Guion: Juanra Fernández.
Dibujo: Mateo Guerrero.
Páginas: 48.
Precio: 16 euros.
Presentación: Cartoné.
Publicación: Marzo 2018.
Con este cuarto álbum, Ludi Romani, finaliza Gloria Victis, la historia de romanos que nos han ofrecido Juana Fernández y Mateo Guerrero y que tan eficazmente ha cumplido con todo lo que prometió en su arranque (aquí, su reseña). Y eso que el final no es exactamente lo que cabía esperar, sobre todo cuando la historia se acercaba más decididamente a la senda mostrada por Ben-Hur. No va tan lejos como el relato que William Wyler inmortalizó en el cine y elude un gran clímax en las carreras que han sido escenario principal de la obra, lo que garantiza en este número final unas altas dosis de sorpresa. No en cuanto a lo que cuenta, porque hace tiempo que quedó claro que Gloria Victis era más una historia de venganza que una de épica, aunque reúna ambos elementos con bastante habilidad, pero si en cuanto a los caminos que transita para llegar a ese asumible y necesario duelo final. El resultado de todo ello, tanto de este último número como de la serie en su conjunto es muy satisfactorio y entretenido, además de una forma espléndida de recordarnos que no hay géneros muertos, solo en un desuso. Y eso es algo que, con relatos de este calibre, es difícil de entender. Roma funciona aquí como lo ha hecho siempre, en sus épocas de esplendor y también cuando se convierte en una rareza como en nuestros días.
En realidad, pasa un poco como con el western, que se usa en tan contadas ocasiones ahora mismo que cuando asistimos a uno de sus relatos lo hacemos con una expectación diferente. Gloria Victis es, así, un soplo de aire fresco que sabe combinar la necesaria construcción de unos personajes interesantes con el uso de un escenario que tiene que evocar aquello con lo que hemos crecido, recordándonos el aspecto del viejo peplum cinematográfico. Lo bueno del trabajo de Fernández es que nunca se olvida de lo primero, y eso pone en valor lo segundo. Aelio es un espléndido protagonista que ha ido evolucionando de una manera muy bien descrita, al compás de lo que le dictaba su mundo y los eventos que sucedían a su alrededor, y el escritor ha tenido el acierto de mover con precisión todas las piezas necesarias para que su personaje principal destaque. Habría sido fácil dejarse llevar por los tópicos y por el escenario, pero en Gloria Victis es el conjunto lo que funciona. Es una historia de romanos de las de siempre, pero a la vez tiene una fuerza propia y personal, un buen ritmo y las suficientes sorpresas como para que su episodio final se lea con el mismo agrado que los tres álbumes precedentes. Hay muchas maneras de apelar a públicos clásicos y contemporáneos, Fernández logra que Gloria Victis sea una de esas maneras.
Con ese objetivo logrado, es evidente que el guion es un caramelo para un ilustrador.
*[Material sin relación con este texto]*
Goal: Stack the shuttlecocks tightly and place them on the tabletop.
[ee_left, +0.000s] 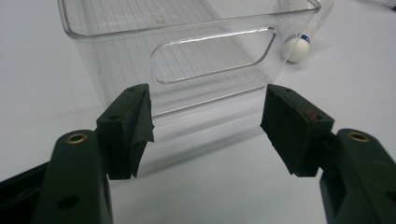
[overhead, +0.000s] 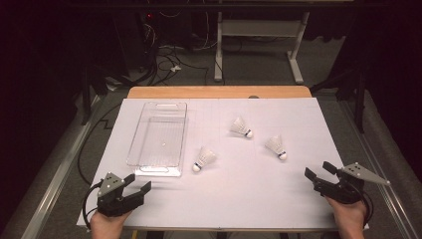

Mateo Guerrero ha sabido interpretar la historia desde el principio de una manera brillante y su conclusión no rompe en absoluto esa percepción. Al contrario, la refuerza porque sigue sacando partido de todos los elementos que hay en la historia. Domina bien las secuencias de acción, sea con caballos o de combate cuerpo a cuerpo y siempre buscando puntos de vista interesantes para la narrativa, y hace lo propio con las muchas escenas dialogadas y de ritmo mucho más pausado que tiene la historia. En otras palabras, Guerrero muestra un nivel muy alto y regular, con personajes carismáticos, escenarios muy detallados, y sabiendo dar el cierre que necesitaba Gloria Victis y que de hecho proporciona Fernández. No es que hayamos escatimado elogios en los tres primeros álbumes de esta serie, pero su fin proporciona la excusa para que los reiteremos. Si alguien está ávido de encontrar una buena historia de romanos y siente que Gladiator fue la última vez que disfrutó con una, aquí tiene un espléndido tebeo para recuperar esas sensaciones. Y quien, simplemente, quiera una buena historia de venganza sin especial deseo en un escenario u otro, también. El género no delimita, sino que enriquece.
Lombrad publicó originalmente el cuarto álbum de Gloria Victis, Ludi Romani, en septiembre de 2017. No tiene contenido extra.